- [Problem to work on]: Set down exactly the lines below, starting at the one that contains "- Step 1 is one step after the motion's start" and ending at the one that contains "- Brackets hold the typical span", with both of those lines included and nothing else.

★ ★ ★ ★ ★

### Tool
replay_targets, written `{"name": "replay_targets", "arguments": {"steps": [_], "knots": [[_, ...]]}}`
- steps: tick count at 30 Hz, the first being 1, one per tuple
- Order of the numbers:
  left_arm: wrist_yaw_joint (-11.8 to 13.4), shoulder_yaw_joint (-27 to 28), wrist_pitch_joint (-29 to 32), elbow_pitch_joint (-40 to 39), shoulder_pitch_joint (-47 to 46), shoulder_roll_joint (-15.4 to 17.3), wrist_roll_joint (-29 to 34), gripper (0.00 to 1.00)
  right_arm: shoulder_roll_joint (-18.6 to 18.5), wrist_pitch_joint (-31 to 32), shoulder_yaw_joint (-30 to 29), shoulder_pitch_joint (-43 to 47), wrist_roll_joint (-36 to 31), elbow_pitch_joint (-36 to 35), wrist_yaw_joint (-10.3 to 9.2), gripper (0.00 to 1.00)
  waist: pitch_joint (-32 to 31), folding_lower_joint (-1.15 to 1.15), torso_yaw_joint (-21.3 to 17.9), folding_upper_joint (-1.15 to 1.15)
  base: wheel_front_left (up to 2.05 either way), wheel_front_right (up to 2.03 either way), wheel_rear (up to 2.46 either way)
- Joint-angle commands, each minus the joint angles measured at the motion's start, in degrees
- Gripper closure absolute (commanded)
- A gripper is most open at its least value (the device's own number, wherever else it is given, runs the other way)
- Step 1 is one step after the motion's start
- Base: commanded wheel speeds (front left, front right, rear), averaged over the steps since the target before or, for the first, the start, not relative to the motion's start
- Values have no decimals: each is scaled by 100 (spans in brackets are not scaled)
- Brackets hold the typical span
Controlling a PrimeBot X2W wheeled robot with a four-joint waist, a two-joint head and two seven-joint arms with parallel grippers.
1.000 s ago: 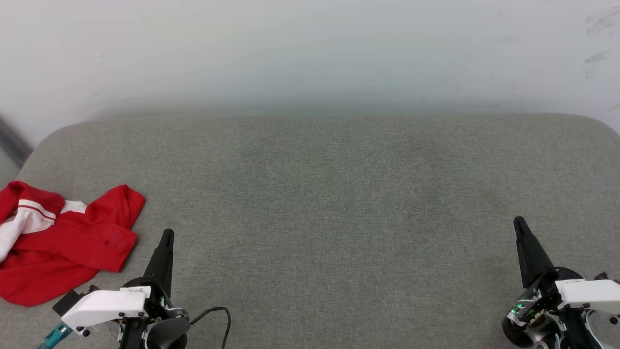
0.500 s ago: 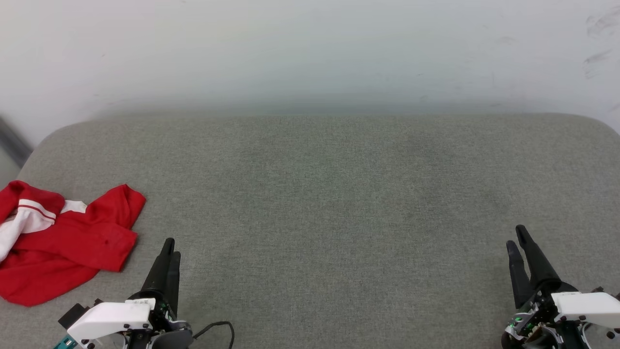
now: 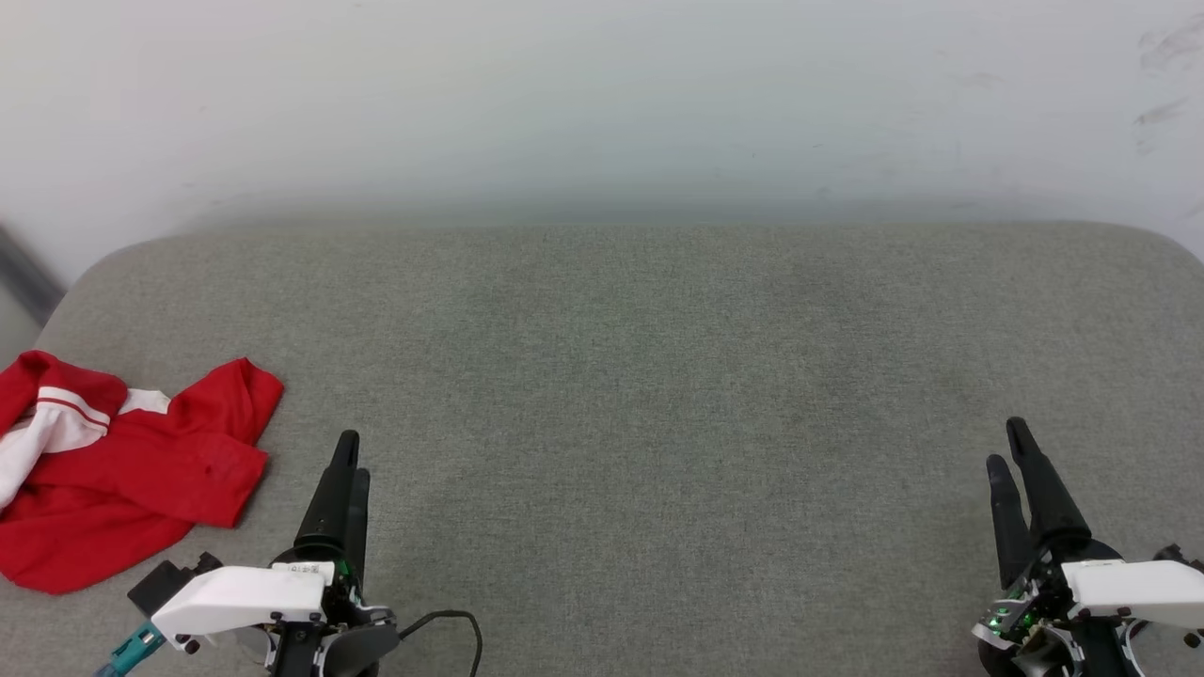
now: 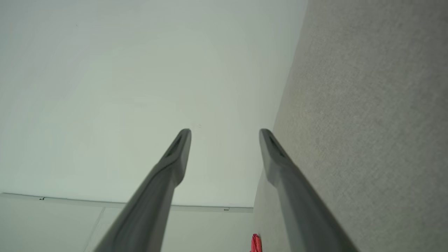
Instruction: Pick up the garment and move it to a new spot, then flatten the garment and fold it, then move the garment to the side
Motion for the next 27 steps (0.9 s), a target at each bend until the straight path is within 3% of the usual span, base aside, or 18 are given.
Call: {"name": "replay_targets", "arguments": {"steps": [1,11,27], "knots": [[-1,-49,-65,-173,-160,18,159,0,-64,-69,38,-46,-147,-166,2,0,-2,0,-1,0,0,0,0],[-1,-282,-307,-198,-194,43,1400,0,-122,-318,128,4,-1195,-367,2,0,-14,0,-3,0,0,0,0],[59,-487,-645,-137,-249,84,3471,0,-106,-413,178,85,-3690,-673,2,0,-32,0,-2,0,0,0,0]]}}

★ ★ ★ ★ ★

- [Answer below]:
- Step 1 is one step after the motion's start
- Base: commanded wheel speeds (front left, front right, rear), averaged over the steps since the target before or, for the first, the start, not relative to the motion's start
- Values have no decimals: each is scaled by 100 (spans in brackets are not scaled)
- Brackets hold the typical span

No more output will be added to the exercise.